Frequently Asked Questions

1 watt = 1 joule per second. 1 watt-hour = 1 J/s × 3600 s = 3600 J. So 1 kWh = 1000 W × 3600 s = 3.6 MJ exactly. This is why electrical energy uses kWh instead of joules — it gives more readable numbers on a bill.

The small calorie (cal) is 4.184 J. The food Calorie (capital C) is actually 1000 small calories = 1 kilocalorie = 4184 J. Food labels often write "Calories" but mean kcal.
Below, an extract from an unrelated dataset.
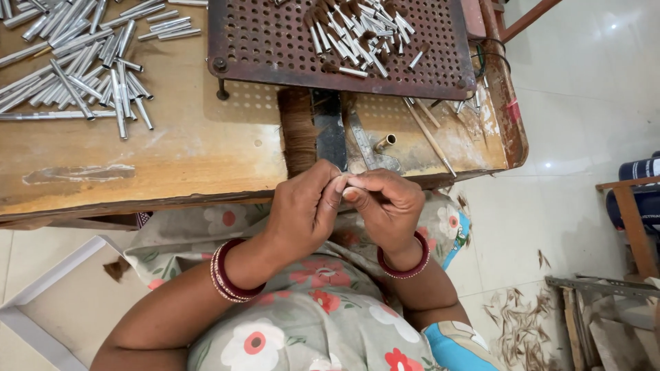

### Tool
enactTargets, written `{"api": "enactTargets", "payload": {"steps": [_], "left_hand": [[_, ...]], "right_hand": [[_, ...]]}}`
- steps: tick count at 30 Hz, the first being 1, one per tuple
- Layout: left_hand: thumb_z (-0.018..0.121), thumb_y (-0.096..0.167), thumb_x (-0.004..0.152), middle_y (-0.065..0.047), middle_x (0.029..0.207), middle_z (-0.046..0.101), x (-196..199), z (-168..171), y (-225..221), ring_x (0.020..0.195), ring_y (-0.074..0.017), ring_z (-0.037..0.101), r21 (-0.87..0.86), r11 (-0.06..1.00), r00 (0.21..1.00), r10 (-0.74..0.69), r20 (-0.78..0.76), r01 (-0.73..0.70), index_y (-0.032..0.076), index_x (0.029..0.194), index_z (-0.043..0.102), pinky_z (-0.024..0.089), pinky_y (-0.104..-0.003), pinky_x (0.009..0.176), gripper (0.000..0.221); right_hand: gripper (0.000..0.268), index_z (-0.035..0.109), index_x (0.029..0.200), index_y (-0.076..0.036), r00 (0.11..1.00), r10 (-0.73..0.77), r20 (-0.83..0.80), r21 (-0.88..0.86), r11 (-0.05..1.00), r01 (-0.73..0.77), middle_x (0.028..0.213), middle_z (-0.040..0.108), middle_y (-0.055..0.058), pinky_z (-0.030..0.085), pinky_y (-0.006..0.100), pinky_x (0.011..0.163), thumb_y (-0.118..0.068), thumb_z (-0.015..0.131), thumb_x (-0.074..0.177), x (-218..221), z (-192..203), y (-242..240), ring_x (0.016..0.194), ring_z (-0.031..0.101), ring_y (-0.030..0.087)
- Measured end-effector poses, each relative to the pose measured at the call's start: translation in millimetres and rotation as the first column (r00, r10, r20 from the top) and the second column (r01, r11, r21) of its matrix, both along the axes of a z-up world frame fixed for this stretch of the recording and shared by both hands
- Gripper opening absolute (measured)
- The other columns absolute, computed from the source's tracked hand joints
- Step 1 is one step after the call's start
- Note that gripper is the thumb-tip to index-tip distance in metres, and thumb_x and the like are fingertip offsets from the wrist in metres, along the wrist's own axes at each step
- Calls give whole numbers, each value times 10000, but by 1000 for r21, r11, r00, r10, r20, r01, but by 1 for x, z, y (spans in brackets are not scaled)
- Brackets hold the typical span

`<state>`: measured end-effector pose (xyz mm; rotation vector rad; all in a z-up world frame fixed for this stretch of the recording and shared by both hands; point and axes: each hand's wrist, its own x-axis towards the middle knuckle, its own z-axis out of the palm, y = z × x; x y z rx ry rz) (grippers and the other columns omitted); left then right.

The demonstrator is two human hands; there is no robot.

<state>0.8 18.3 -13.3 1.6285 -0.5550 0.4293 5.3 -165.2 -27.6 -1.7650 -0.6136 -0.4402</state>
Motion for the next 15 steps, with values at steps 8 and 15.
{"api": "enactTargets", "payload": {"steps": [8,15], "left_hand": [[558,99,1080,-144,763,558,-3,-5,-4,626,-320,582,-23,990,988,136,-73,-138,15,972,568,470,-379,593,137],[550,134,1092,-155,820,597,-9,0,-22,698,-333,617,-47,999,1000,-7,8,7,22,1015,573,476,-381,621,138]], "right_hand": [[299,679,1132,82,870,-324,372,-356,816,456,1193,613,290,510,391,934,-116,771,929,5,57,-8,1104,633,341],[309,683,1149,19,1000,12,-24,147,989,-8,1123,708,125,542,255,832,-219,799,989,-9,-19,-13,937,671,143]]}}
British Thermal Unit = the energy needed to raise 1 pound of water by 1 °F. 1 BTU = 1055.06 J. Standard for HVAC, furnaces, and gas-appliance ratings (e.g. a 24,000 BTU/hr air conditioner).

1 eV = 1.602 × 10⁻¹⁹ J — the energy gained by an electron crossing 1 volt. Used because joule is too large for atomic-scale energies. Visible light photons are about 2 eV; X-rays are keV; gamma rays are MeV.

1 kWh = 3.6 MJ = 860 kcal = 3412 BTU = 2.65 million ft·lb. Enough to lift a 100 kg weight to 3.7 km, or run a 100 W bulb for 10 hours.